**WHAT IS BEING ASKED:**
Verbatim, and with nothing else, reproduce the data below from its first line through the line containing "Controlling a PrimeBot".

◆ ◆ ◆ ◆

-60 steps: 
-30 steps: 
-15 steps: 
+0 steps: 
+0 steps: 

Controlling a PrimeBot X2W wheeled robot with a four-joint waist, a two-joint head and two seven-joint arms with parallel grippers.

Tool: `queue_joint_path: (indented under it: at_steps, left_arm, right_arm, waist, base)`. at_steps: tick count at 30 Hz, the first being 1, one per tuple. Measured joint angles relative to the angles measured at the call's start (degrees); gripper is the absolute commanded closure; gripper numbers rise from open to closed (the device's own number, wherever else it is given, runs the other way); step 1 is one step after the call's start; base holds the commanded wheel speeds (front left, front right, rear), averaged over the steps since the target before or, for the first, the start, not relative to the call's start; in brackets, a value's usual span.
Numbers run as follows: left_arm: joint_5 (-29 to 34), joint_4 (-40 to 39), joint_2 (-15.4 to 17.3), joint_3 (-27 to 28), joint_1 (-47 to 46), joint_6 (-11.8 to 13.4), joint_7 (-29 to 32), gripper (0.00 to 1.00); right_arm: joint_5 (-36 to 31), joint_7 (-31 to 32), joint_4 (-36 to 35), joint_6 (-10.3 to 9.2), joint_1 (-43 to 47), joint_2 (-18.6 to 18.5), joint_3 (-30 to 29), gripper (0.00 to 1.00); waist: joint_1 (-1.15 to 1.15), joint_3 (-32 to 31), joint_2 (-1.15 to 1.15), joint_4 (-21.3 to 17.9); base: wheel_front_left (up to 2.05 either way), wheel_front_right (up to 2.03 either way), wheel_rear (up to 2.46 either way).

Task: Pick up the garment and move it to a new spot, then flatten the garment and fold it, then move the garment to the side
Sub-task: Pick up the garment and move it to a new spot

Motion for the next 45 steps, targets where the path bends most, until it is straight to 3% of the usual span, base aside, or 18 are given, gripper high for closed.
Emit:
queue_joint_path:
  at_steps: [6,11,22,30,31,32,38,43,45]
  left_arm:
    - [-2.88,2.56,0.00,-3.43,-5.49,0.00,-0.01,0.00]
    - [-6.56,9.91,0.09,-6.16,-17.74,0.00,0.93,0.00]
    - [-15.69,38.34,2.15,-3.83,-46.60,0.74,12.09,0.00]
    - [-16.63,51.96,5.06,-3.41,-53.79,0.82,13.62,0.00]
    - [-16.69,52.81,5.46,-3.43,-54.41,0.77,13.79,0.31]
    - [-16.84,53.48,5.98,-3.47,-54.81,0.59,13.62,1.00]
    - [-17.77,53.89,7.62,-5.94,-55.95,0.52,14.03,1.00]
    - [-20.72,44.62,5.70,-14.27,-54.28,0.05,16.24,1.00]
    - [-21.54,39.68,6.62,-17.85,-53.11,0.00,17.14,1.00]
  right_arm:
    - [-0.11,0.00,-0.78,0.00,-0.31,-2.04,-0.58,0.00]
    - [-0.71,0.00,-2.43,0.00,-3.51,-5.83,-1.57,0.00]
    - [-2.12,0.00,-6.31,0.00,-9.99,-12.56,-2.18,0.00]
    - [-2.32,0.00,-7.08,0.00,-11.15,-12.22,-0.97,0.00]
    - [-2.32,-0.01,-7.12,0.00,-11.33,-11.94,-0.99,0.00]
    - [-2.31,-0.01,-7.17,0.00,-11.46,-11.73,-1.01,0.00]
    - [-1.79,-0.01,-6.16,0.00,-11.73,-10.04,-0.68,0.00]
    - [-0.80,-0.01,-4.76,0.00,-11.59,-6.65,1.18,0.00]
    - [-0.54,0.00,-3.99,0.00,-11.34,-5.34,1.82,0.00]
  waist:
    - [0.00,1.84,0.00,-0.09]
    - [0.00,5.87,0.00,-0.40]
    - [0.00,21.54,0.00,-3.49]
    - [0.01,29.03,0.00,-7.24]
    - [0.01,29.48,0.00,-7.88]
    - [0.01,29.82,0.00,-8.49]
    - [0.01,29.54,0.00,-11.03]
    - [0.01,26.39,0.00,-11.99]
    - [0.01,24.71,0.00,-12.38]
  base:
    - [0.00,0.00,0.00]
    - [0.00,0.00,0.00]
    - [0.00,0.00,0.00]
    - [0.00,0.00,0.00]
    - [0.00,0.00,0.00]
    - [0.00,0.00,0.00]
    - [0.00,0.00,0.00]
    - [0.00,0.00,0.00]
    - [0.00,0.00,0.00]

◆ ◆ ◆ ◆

**SOLUTION TO THE EXERCISE:**
-60 steps: 
-30 steps: 
-15 steps: 
+0 steps: 
+0 steps: 

Controlling a PrimeBot X2W wheeled robot with a four-joint waist, a two-joint head and two seven-joint arms with parallel grippers.

The work on this exercise has been completed.